WHAT YOU HAVE TO DO: Can you print the data exactly and leave out each image?

DATASET EXTRACT:

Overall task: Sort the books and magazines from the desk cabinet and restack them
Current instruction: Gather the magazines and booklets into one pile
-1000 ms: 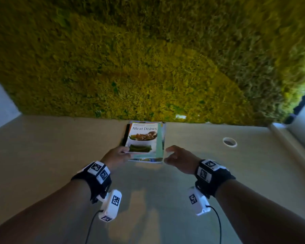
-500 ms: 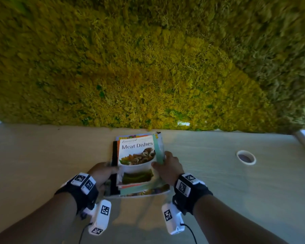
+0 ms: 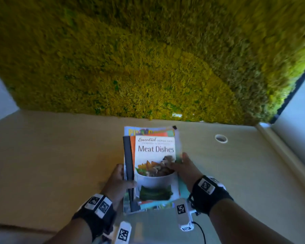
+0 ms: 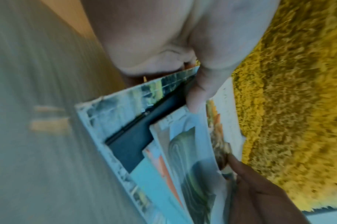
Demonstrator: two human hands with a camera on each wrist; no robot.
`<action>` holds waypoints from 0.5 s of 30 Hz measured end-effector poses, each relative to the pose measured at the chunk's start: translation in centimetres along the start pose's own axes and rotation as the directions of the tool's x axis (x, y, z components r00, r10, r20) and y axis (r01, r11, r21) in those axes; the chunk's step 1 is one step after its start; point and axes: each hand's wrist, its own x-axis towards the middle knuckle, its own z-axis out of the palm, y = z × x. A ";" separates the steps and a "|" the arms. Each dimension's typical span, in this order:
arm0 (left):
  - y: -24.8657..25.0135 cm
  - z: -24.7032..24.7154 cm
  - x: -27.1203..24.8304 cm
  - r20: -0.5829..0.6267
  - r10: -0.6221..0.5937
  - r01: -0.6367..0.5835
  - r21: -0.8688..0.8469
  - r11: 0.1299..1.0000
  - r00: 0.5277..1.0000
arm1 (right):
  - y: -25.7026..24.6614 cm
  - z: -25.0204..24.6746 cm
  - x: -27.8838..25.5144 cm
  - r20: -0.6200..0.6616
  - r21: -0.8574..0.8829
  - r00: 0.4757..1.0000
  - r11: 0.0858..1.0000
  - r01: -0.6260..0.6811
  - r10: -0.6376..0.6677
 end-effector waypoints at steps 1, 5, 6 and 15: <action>0.0 0.0 -1.4 0.007 0.050 -0.050 -0.015 0.999 0.999 | -0.5 -0.4 -1.9 0.016 0.095 0.999 0.994 0.049 -0.051; 0.5 0.4 -5.1 -0.062 0.158 -0.157 0.028 0.987 0.985 | -1.5 -1.6 -8.3 0.015 0.201 0.974 0.955 0.219 -0.226; 0.6 0.7 -5.9 -0.073 0.173 -0.169 0.054 0.984 0.982 | -1.4 -1.6 -9.7 -0.004 0.174 0.971 0.956 0.235 -0.238; -1.3 2.8 -9.0 -0.206 0.170 -0.169 0.021 0.985 0.964 | 1.0 -2.5 -12.5 0.068 -0.042 0.933 0.933 0.357 -0.354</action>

ANSWER SPACE:
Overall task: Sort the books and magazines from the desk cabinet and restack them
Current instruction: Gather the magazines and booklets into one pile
-1000 ms: 
-500 ms: 
+0 ms: 
+0 ms: 
Demonstrator: two human hands with a camera on each wrist; no robot.
`<action>` holds waypoints from 0.5 s of 30 Hz measured end-effector poses, each relative to the pose measured at the chunk's start: translation in centimetres along the start pose's own axes and rotation as the directions of the tool's x axis (x, y, z components r00, r10, r20) and y axis (r01, r11, r21) in those axes; the chunk's step 1 is one step after its start; point and axes: each hand's wrist, its own x-axis towards the middle knuckle, its own z-axis out of the palm, y = z × x. A ";" separates the steps and a "|" the arms. Each dimension's typical span, in this order:
arm0 (left):
  - y: -24.8657..25.0135 cm
  - z: -24.7032..24.7154 cm
  - x: -27.1203..24.8304 cm
  - r20: -0.5829..0.6267
  - r10: -0.6221..0.5937
  - r01: -0.6367..0.5835
  - r21: -0.8688..0.8469
  - r11: 0.1299..1.0000
  - r00: 0.5277..1.0000
arm1 (right):
  - y: -25.7026..24.6614 cm
  - z: -25.0204..24.6746 cm
  - x: -27.8838..25.5144 cm
  - r20: -0.6200..0.6616
  - r21: -0.8574..0.8829
  - r00: 0.4757..1.0000
  - r11: 0.0858..1.0000
  - r01: -0.6260..0.6811
  - r10: -0.6376..0.6677
 end-effector waypoints at steps 1, 5, 6 and 15: <action>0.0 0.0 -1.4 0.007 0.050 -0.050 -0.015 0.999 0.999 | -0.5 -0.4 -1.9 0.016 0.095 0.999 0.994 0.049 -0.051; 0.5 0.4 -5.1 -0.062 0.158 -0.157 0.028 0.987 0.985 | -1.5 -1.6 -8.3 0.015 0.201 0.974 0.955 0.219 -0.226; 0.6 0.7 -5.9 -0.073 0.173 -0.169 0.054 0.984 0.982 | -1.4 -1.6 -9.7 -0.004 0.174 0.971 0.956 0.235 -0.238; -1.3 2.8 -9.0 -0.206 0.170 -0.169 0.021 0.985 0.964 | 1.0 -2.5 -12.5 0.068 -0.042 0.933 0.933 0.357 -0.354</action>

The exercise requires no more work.